In the interview Daly makes a few statements which will undoubtedly concern the typical constituents of Focus on the Family. He clearly is making an attempt to broaden the acceptance rate of the ministry, mostly by appearing to be open, caring, and accepting - tolerant - of other worldviews. His attempt at doing this doesn't seem to convey the right message.
One of Daly's responses to same-sex-couple-adoption is: "You know, the church, we can't expect the world to be the church. And likewise, I've talked to people who have a nonfaith background, [and] I've found a great deal of respect for the fact that the church can't be the world, either. So there is this dividing line when it comes to our deeply held beliefs, and I think that's reasonable on all sides."
Admittedly, I can't be entirely certain of what he is trying to communicate behind all of the politically correct rhetoric. But what seems to be quite clear is that he is not afraid to blur the lines of worldview in order to gain a few brownie points with the culture. Although I fully recognize that the church can rightly be accused of speaking without love, the one component which can never be sacrificed in our dialogue is the truth.
Later in the article Daly challenges the notion that same-sex-couple-adoption is a wise choice, but then also leaves the door open for the "culture" and "legislation" to determine whether or not civil unions could be seen as morally acceptable. Ping-and-Pong; back-and-forth.
He is interested in a dialogue with culture, which is not a real possibility when discussing principles. Truth is not up for grabs, nor is it to be determined by some sort of consensus. The church is not interested in policy making its beliefs and practices, no matter how many postmodern believers think that it sounds like a noble endeavor.
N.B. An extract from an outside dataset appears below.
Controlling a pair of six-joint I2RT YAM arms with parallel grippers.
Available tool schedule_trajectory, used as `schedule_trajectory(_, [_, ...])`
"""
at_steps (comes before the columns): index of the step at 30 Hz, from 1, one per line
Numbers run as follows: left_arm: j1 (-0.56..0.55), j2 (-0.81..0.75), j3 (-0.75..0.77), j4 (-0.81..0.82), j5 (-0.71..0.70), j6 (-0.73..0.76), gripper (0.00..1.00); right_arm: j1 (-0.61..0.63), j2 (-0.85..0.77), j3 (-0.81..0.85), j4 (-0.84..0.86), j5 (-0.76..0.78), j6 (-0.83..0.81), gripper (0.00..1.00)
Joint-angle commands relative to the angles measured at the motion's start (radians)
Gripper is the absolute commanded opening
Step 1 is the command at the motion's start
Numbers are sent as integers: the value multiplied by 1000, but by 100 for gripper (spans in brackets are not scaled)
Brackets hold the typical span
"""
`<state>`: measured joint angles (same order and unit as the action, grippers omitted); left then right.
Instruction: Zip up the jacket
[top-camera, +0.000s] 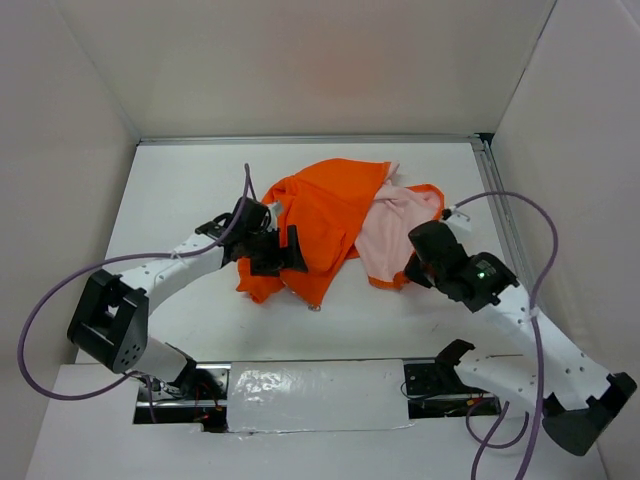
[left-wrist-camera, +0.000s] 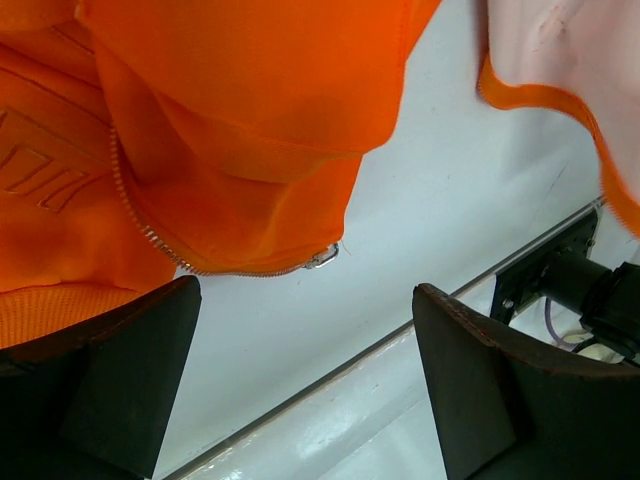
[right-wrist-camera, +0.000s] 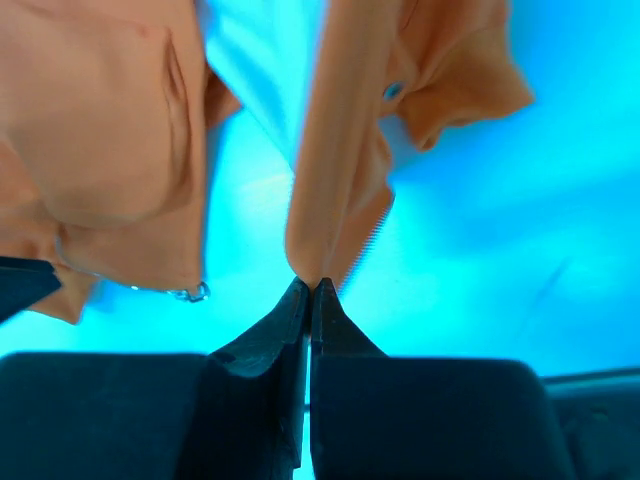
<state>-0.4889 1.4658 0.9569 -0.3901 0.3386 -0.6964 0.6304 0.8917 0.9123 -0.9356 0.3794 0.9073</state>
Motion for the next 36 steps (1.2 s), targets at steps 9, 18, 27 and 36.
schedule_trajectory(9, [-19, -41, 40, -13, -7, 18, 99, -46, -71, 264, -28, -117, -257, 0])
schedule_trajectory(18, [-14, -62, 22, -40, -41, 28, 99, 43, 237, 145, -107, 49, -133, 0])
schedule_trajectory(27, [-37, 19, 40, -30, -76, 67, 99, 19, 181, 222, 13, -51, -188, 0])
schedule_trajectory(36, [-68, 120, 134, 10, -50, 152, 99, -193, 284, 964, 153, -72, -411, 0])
The traditional Judeo-Christian values upon which our society was built are still worth something, even after the mainstream has swept them under the rug.
The door which is being opened by Jim Daly is nothing new, nor is it any sort of progress on behalf of Focus on the Family, evangelicalism, or the church. Some will indeed applaud the undoing of the lifelong work of Dr. Dobson, even from within the church. But these typically come from people who promote tolerance, peace, love and fairness while simultaneously being public and genuine jerks towards him and his faith. I have seen first- and secondhand how Dr. Dobson is the walking definition of character, regardless of what you choose to agree or disagree with his principles.
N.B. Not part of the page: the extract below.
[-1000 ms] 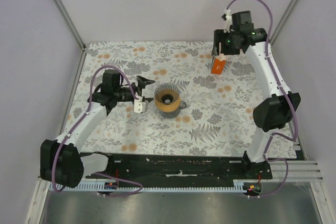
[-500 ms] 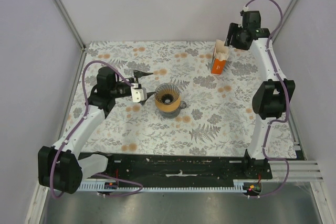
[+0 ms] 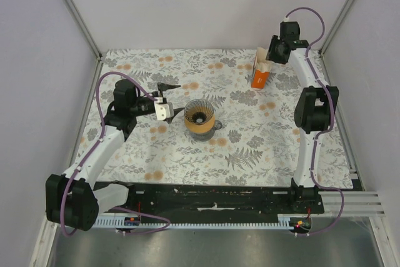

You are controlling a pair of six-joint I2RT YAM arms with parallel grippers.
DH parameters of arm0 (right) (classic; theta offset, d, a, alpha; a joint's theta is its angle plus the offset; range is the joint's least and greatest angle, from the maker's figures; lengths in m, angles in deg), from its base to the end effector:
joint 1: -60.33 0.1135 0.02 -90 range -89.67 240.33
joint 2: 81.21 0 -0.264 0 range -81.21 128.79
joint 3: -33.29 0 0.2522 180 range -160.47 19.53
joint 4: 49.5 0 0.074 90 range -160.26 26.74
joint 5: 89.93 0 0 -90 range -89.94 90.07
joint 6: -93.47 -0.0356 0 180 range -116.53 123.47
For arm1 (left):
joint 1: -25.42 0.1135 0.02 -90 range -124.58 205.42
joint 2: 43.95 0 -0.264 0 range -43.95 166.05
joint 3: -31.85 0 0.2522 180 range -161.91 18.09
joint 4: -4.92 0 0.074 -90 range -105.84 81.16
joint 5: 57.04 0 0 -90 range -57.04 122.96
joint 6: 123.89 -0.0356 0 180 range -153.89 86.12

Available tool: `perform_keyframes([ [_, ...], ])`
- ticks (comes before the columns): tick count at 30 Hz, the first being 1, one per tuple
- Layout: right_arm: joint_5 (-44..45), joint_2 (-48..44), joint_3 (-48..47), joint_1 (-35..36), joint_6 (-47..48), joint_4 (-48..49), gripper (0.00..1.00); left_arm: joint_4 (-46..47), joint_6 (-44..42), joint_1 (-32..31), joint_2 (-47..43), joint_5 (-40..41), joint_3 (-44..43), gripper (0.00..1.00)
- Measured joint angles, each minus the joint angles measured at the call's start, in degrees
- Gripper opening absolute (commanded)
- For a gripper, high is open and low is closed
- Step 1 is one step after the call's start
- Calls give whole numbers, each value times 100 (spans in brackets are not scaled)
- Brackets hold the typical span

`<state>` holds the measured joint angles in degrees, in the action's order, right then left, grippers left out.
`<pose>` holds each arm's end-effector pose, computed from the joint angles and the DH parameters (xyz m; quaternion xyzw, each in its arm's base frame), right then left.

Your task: Place the coffee filter in the dripper

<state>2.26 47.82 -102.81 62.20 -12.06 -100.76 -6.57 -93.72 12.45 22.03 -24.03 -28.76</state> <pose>0.5149 0.0154 0.2732 0.1169 0.9136 0.0415 0.3873 0.2399 -0.0859 0.3039 0.6476 0.3994 -0.1434 0.6328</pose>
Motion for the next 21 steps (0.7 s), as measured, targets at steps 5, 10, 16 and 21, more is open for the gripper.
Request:
perform_keyframes([
  [5,46,190,-52,0,37,181,22,13,2,15,4,-4,0,83],
  [10,0,243,-61,0,186,374,0,26,4,15,4,-4,0,82],
  [16,-92,164,140,0,614,719,0,175,304,15,13,9,0,82],
  [21,-138,-549,1110,17,1137,1060,0,863,1598,37,273,273,-13,80],
])
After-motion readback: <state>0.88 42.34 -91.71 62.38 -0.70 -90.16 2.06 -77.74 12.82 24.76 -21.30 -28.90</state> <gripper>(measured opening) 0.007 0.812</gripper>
But that is my point, they are principles upon which he has stood. The article's unflattering (and unimpressive) line on Dobson is: "Quick to temper, and slow to apologize, Dobson never had to be asked twice about what he really thought." The translation on this probably is, he spoke with conviction and passion (so he's got a temper), and he communicated clearly (so he was rude). The very reason why Dobson speaks quickly, clearly, concisely is that you do not have to reevaluate your principles . . . they are your deeply held beliefs. And it will always bother the world (even some believers) that you hold them and know what you believe so certainly.
Where have we gone when clear and articulate truth threatens our society, both in and out of the church?